Desde hace años viene observándose en las consultas de psiquiatría cómo personas que han sido diagnosticadas de fibromialgia vienen diciendo que el médico de cabecera, el reumatólogo o el internista les ha indicado que debían recibir tratamiento psicológico y psicofarmacológico. Algunos, tras presentarse como fibromiálgicos, solicitan un informe de valoración psiquiátrica para ir realizando los trámites necesarios para la obtención de una incapacidad permanente porque alguien se lo ha aconsejado. Muchos no saben por qué se les ha mandado y otros, menos desafortunados, para qué. Con el tiempo se ha llegado a la conclusión de que, a pesar de que los médicos perciben que detrás de la fibromialgia se esconde un escenario psicológico y sociocultural —en su etiología, como consecuencia de o alrededor de—, da la sensación para quienes trabajan en salud mental que no se les transmite adecuadamente la idea acerca de la incógnita psicológica en la causa de este síndrome y que el interés por esta puede llevar a una reducción importante de la sintomatología.

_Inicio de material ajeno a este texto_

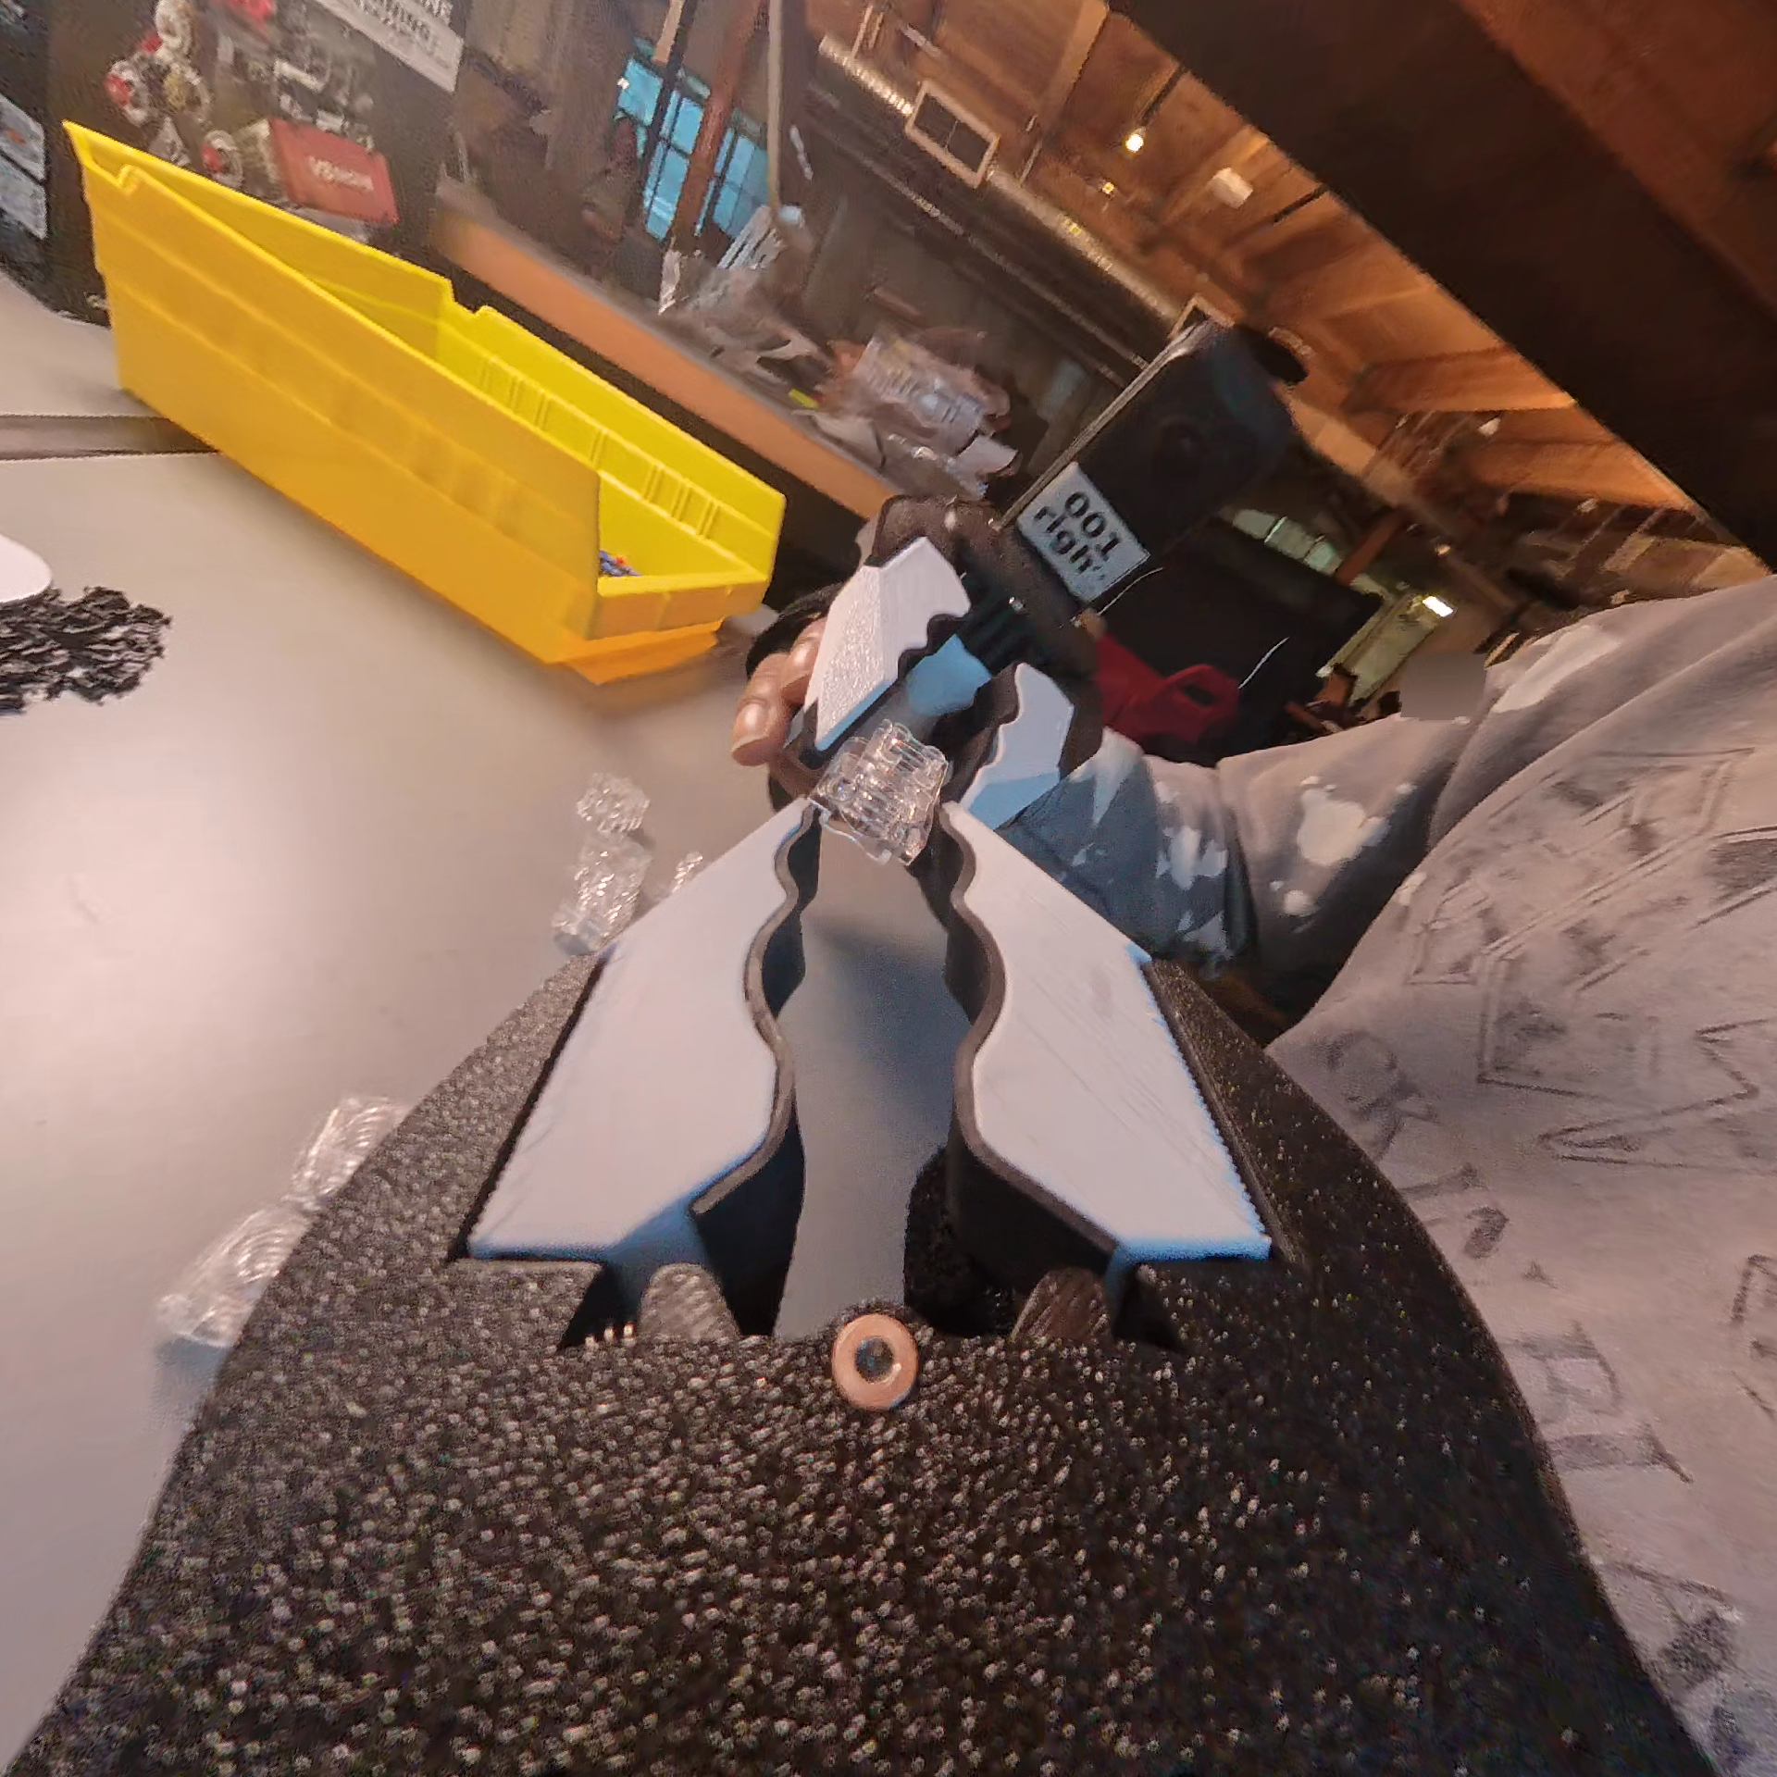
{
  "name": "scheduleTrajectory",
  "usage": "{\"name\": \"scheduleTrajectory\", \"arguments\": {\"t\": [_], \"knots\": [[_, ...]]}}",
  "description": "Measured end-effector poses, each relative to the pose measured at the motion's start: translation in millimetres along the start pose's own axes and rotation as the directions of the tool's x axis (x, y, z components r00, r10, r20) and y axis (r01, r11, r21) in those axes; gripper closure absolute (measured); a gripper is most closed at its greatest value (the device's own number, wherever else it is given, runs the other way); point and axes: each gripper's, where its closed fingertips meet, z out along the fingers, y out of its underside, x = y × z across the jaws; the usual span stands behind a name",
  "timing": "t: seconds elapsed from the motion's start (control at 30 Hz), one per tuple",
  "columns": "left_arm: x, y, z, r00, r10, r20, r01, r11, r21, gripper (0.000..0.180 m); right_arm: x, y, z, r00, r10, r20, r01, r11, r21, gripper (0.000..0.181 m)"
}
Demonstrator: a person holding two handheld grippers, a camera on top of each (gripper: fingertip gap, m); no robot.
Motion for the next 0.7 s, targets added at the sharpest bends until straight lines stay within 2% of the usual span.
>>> {"name": "scheduleTrajectory", "arguments": {"t": [0.17,0.27,0.33,0.7], "knots": [[-20.4,25.1,4.1,0.98,0.138,0.143,-0.113,0.979,-0.17,0.159,-5.3,14.5,-6.3,0.994,0.062,0.091,-0.049,0.989,-0.142,0.149],[-23.8,34.1,7.8,0.97,0.18,0.166,-0.14,0.964,-0.226,0.159,-7.7,27.8,-2.7,0.992,0.068,0.105,-0.044,0.975,-0.216,0.16],[-27.0,39.6,8.1,0.959,0.219,0.181,-0.167,0.951,-0.261,0.159,-9.7,35.0,-1.8,0.99,0.082,0.116,-0.051,0.969,-0.243,0.16],[-35.7,45.9,7.8,0.944,0.243,0.221,-0.172,0.939,-0.297,0.159,-6.5,47.1,1.3,0.986,0.108,0.125,-0.064,0.948,-0.313,0.165]]}}
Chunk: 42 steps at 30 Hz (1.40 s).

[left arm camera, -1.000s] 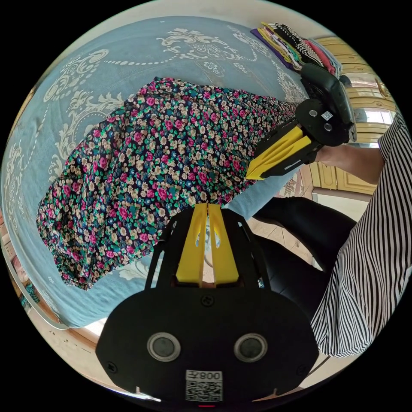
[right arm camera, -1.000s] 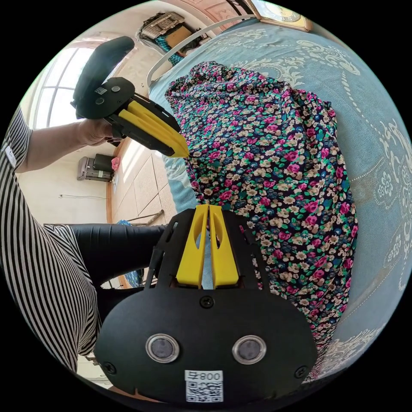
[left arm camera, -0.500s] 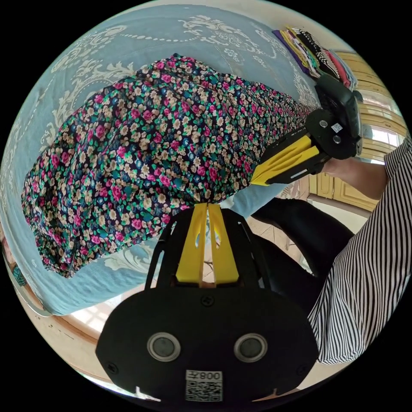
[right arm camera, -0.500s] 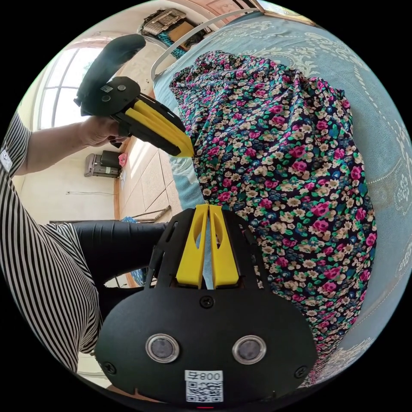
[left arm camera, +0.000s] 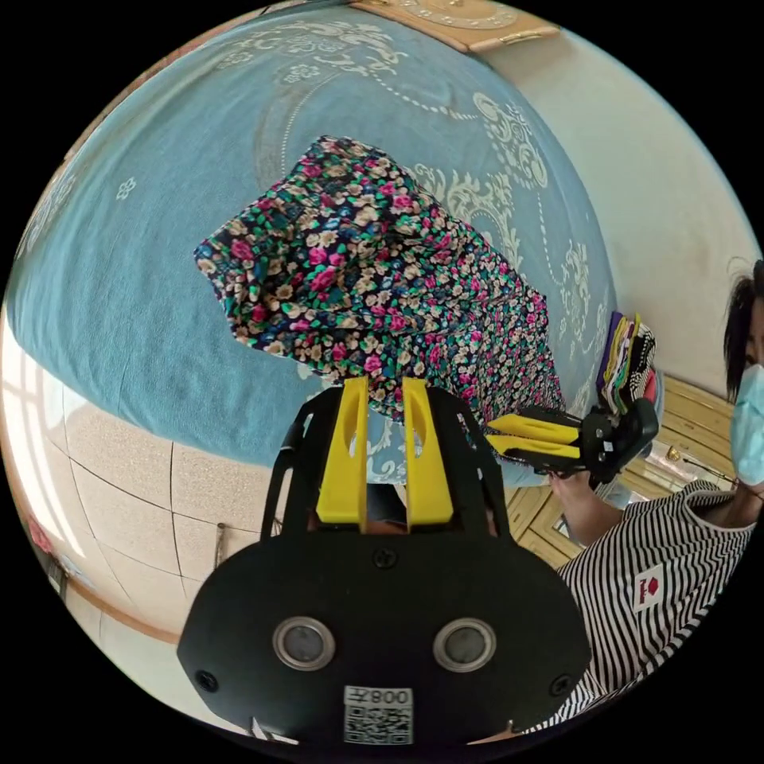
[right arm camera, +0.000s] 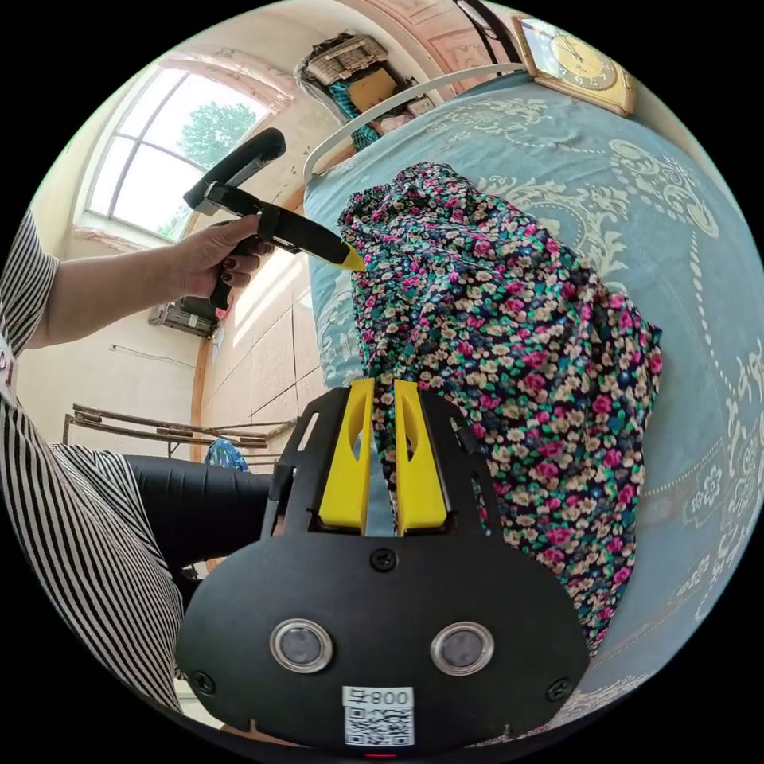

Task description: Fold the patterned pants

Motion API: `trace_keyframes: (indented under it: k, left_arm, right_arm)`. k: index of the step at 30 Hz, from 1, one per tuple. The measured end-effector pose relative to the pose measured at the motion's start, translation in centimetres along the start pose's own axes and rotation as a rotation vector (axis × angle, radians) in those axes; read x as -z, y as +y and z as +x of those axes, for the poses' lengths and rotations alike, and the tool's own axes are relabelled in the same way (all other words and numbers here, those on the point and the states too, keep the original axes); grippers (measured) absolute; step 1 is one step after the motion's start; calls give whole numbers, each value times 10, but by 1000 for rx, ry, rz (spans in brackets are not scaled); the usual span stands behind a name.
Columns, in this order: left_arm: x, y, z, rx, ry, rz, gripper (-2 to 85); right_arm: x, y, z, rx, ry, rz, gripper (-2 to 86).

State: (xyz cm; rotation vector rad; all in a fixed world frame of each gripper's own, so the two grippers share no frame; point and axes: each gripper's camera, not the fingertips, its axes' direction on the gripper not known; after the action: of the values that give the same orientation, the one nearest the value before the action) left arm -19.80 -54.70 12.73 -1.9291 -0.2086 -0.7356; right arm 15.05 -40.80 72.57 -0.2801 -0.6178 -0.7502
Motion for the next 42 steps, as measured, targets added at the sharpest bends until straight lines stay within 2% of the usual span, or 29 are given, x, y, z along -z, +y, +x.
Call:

Bien parece que, siendo pocos y algo inconsistentes, existen correlatos biológicos y sobretodo sintomáticos —curiosa evidencia científica1, muy parecida a la de los que se dedican a la salud mental— que tratan de explicar y poner nombre a dicha entidad. Existen también explicaciones psicológicas que se repiten en las personas que adolecen de este proceso y que, aunque se basan en cientos de observaciones subjetivas, son especulaciones que resultan terapéuticas. Esta misma dicotomía cartesiana, que explica la génesis de este síndrome, se encuentra entre médicos y psiquiatras. Puede que esta separación, tan diferenciada entre el soma con sus dolores, cansancio, fatiga… y la mente con su falta de simbolización, introversión, déficits en el afrontamiento del estrés2… empañe la mejoría de un sufrimiento mental, únicamente expresable a través del cuerpo3, y que, sin quererlo, algunos profesionales potencian con pronósticos de cronicidad4, analgésicos, distanciamiento emocional a través de tests psicológicos mal aplicados, excesos de pruebas y derivaciones sin fe a los centros de salud mental.
Esta separación entre «los de lo físico» por un lado y «los de la psique» por el otro es la misma escisión en la que se mueven las personas con fibromialgia. A veces, el excesivo hincapié en la visión médica de esta dolencia dificulta enormemente desmontar en psicoterapia la unánime influencia médica en dicha manifestación y la contemplación de cualquier asociación psicobiológica que podría abrir una brecha hacia un mundo emocional rescatable a nivel psicoterapéutico. Es de interés señalar un aspecto difícil de abordar: la identidad de la persona diagnosticada con fibromialgia. Es tal la fuerza con la que se adhiere la etiqueta diagnóstica a la persona que llega a inundar la gran mayoría de facetas de la vida personal del sujeto5. A la pregunta en el consultorio ¿en qué puedo ayudarle?, muchísimas personas contestan «pues…verá es que soy fibromiálgica/o».
Se cree oportuno, que tanto médicos como profesionales de la psique se acerquen, dialoguen e integren la psique con el soma a un nivel multidisciplinar6, facilitando así que las personas con esta dolencia puedan ir conectando su dolor físico con el mental. Con la atención al aspecto psicológico quizás podrían evitarse ganancias secundarias —como evitar enfrentarse a sus propios conflictos, en los que se acostumbra a observar altos niveles de exigencia—, minusvalías condenatorias al no cambio —aunque a veces sean también terapéuticas—, peregrinajes interminables por cantidad de especialistas sin resultados objetivables concluyentes y con importantes gastos sanitarios, excesos de medicación tanto psicofarmacológica como analgésica, habitualmente dañina por sus efectos secundarios e interacciones, y una cronicidad crónicamente anunciada desde el diagnóstico físico inicial que puede marcar a la persona con este el resto de su vida.